I crossed a line today…
I did something I knew was wrong. I’ve always tried to be a good person, I’ve always wanted to be able to look in the mirror and be able to live with myself, but today… today I looked in the mirror and told myself to do something that I knew was wrong. I told myself to put aside the part of me that knew what I was about to do was wrong and to do it anyway. I gave myself permission to do something I knew was wrong… that must make me the worst kind of person.
I can’t even claim to not know what I was doing, I can’t even claim to have acted without thinking. I knew exactly what I was doing. I knew it was wrong. I did it anyways…
I crossed a line today…
“We have a serious problem.”
“Oh?”
“Yes. I tracked eye saccades, standard physiological measures, hell I even put them into the fMRI, and I turned up nothing. So either it’s none of them, or it is one of them and somehow they can fool all of my tests, which… might be worse.” It was two days later, and Johannes was dealing the bad news to Anaru in the makeshift interrogation room they’d constructed. “None of them had credible alibis, but when I asked them about what they were doing that night none of them gave anything away or any indications that they were lying.”
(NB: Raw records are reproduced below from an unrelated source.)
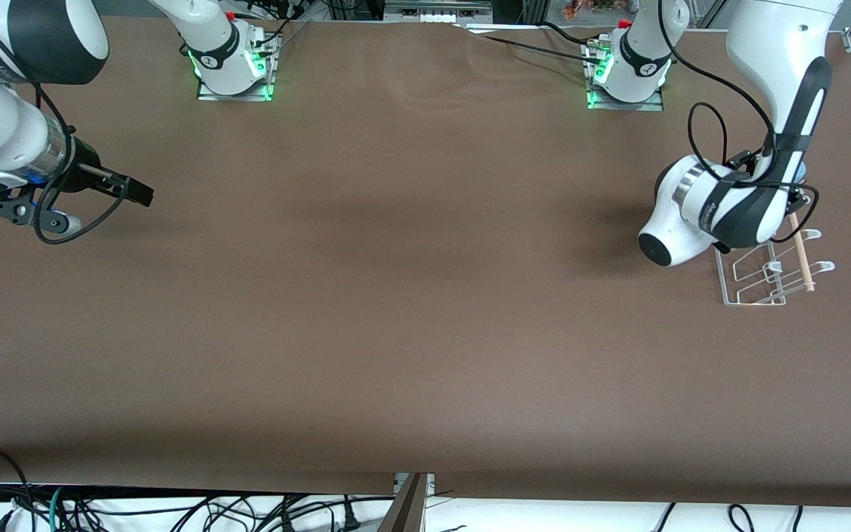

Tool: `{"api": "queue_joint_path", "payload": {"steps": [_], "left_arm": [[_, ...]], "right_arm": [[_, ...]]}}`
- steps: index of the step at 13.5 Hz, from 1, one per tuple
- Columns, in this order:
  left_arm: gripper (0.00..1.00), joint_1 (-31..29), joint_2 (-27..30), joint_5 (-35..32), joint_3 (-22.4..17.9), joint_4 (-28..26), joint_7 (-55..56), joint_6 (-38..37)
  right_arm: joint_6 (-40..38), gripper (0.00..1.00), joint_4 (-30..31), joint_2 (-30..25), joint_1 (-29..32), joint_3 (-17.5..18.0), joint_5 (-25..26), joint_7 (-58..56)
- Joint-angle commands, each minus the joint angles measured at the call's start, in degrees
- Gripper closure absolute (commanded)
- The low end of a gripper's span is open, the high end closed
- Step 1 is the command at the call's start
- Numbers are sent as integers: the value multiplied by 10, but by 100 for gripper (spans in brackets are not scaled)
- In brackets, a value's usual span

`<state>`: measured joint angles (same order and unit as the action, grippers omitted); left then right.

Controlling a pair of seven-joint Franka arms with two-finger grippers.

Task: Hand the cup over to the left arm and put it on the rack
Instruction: 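Hang the blue cup on the rack hook with the left gripper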

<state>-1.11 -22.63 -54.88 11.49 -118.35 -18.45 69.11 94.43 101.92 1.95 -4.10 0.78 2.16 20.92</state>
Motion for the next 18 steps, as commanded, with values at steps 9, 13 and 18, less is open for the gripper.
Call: {"api": "queue_joint_path", "payload": {"steps": [9, 13, 18], "left_arm": [[99, -3, 18, -74, 1, -72, 82, 63], [98, -6, 6, -78, 1, -68, 85, 83], [0, -13, -6, -100, 1, -68, 86, 92]], "right_arm": [[12, 1, -9, -3, 9, 14, -26, -34], [11, 1, -10, -5, 9, 14, -27, -33], [8, 1, -10, -5, 9, 15, -26, -26]]}}
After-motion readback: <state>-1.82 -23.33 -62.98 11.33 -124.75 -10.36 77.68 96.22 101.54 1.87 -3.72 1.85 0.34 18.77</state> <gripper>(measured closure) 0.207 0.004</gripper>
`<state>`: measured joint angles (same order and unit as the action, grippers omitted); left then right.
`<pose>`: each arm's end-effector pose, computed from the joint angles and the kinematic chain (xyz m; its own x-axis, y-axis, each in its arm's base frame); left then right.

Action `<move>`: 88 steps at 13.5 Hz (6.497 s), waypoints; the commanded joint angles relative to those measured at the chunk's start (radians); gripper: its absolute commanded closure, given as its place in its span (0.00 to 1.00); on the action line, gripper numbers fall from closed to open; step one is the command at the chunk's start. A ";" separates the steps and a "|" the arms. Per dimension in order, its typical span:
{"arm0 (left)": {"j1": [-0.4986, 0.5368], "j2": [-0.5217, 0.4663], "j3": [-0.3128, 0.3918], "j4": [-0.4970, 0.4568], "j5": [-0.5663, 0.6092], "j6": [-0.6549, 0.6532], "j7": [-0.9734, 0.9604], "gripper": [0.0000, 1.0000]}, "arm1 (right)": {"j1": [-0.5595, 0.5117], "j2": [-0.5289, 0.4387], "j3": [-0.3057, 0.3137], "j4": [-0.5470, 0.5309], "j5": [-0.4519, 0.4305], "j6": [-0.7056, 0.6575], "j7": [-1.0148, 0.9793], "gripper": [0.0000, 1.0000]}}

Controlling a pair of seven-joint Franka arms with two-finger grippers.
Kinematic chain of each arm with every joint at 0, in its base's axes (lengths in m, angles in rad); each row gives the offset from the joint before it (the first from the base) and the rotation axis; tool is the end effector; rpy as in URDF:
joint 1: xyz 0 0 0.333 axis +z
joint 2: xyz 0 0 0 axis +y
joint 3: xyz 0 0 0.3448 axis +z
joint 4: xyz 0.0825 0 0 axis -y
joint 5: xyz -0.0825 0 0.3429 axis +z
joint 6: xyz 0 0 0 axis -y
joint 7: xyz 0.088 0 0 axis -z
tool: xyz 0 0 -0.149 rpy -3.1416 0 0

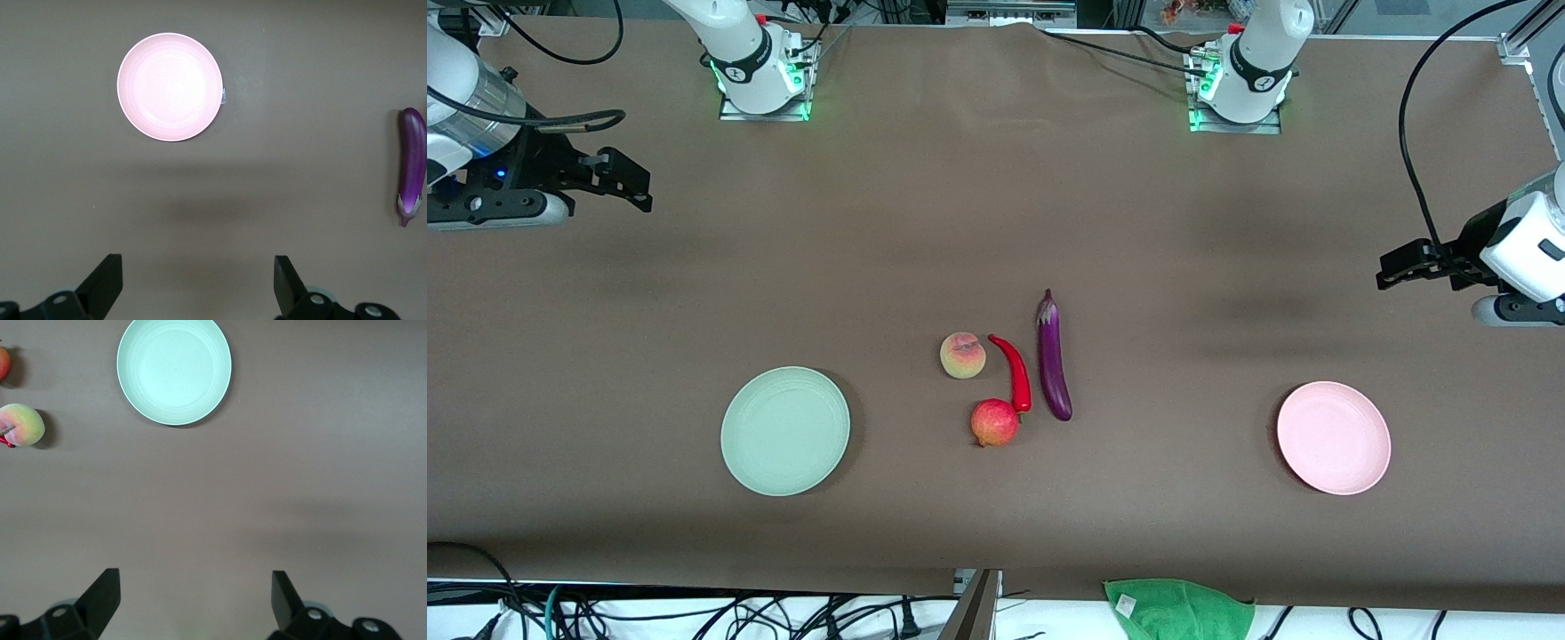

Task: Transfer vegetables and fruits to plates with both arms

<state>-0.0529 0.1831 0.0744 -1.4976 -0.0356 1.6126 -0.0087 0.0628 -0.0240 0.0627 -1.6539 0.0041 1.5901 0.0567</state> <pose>0.5714 0.0035 0.5470 0.9972 0.0313 -0.0677 0.0328 -0.9992 0.0213 0.4993 0.0640 0.5894 0.9969 0.0685 -0.0399 0.0685 -0.9976 -0.0003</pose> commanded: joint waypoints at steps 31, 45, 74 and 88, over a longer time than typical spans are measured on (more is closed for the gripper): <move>0.001 0.015 -0.002 0.027 0.006 -0.013 -0.001 0.00 | -0.001 -0.020 0.017 0.000 0.016 -0.019 -0.018 0.00; 0.001 0.015 -0.002 0.028 0.006 -0.013 -0.004 0.00 | -0.003 -0.017 0.014 -0.001 0.016 -0.024 -0.035 0.00; -0.001 0.016 -0.004 0.027 0.006 -0.013 -0.001 0.00 | 0.505 0.650 0.017 0.143 0.033 0.724 0.617 0.00; 0.036 0.094 -0.030 -0.041 0.006 0.036 0.000 0.00 | 0.528 0.823 0.011 0.138 -0.072 0.919 0.603 0.11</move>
<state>-0.0109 0.2557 0.0610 -1.5338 -0.0357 1.6151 -0.0067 0.5828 0.7824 0.0816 -1.5378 -0.0512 2.5035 0.6591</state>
“Have you read the rest of the journal?” Anaru asked.
Johannes blinked at him with some frustrated irritation. “Well it’s forty nine years’ worth of detailed journal keeping, so no. I haven’t had enough time.”
“Right… well I’m still hoping something in it will give away who one of his victims were. Any of them would be suspect number one after all…”
“Absolutely… but dammit, I really thought something would come of these interviews though…”
“Could somebody really have fooled the tests?”
“Well, the physiological tests are based on being able to detect the anxiety response related to the fear of being caught in a lie. It measures pupil dilation, breathing and heart rates, skin conductivity… but when nothing turned up with those methods I called them all back one at a time to the biomedical lab and put them in the fMRI. With that I could scan their brain and compare its activity against when someone is known to be telling the truth, and when they’re known to be lying. The brain has to work hard in different areas. As hard as it is to fool the biometrics it’s practically impossible to fool the MRI.”
“What about the eye tracker you set up?”
“Bupkis… In theory there are certain patterns of eye movements related to truth versus lie telling. Sometimes looking up too frequently can reveal that someone is crafting an answer, while looking down can indicate just looking for an answer. Any one of the methods maybe can be fooled, but they’re designed to work in tandem with each other, for one to catch the lie if the others fail to.”
“So… what does this all mean for us?”
“It means… that I have no idea where to go from here.” Johannes put his hands on his hips in frustration and lowered his head to think. “Ok, first we may have been too strict in who we though capable of manipulating the Brainchip logs, we have to consider that somebody may have taught themselves those skills unbeknownst to any of the rest of us. I’ll work on casting a wider net and trying again.” He rubbed his eyes and sighed. “That’ll probably turn up some new names to talk to. You know… a third possibility is that it really is one of those four men and somehow they can fool all of my tests. If that’s the case, then this is all just a colossal waste of time.”
“How could anyone do that?” Anaru asked.
“Well,” Johannes considered, half nodding to the side, “one way would be if their own brain actually has trouble telling the difference between lies and the truth. I mean, if their brain thought the lie was the truth… but you’d think they’d have to be pretty far gone for that to be the case.”
“Would I?” Johannes was the brain guy, not Anaru.
“Well, the fMRI works by being able to tell the difference between the brain remembering something and making up new information, which use different brain areas. If the brain had already made up a false narrative and really believed it, that just might get by the MRI, but just the MRI. Most of the other tests basically work by detecting anxiety, not guilt. You’d essentially just have to not feel any guilt to beat them. Or… again, have somehow tricked yourself into thinking that the false narrative was the truth. I don’t see how that’s possible though,” Johannes concluded.
“It’s a frightening proposition…” Anaru remarked reflectively. “The idea that somebody could think their own lies were the truth?”
“I know…” The two stood in silence, considering their perceived lack of options. “Well I’m not giving up Ana. I’m gonna try a different approach.” At that, he turned and left.
Anaru shrugged, and simply pulled out his small pocket pad and sat down at the interrogation desk to do some work.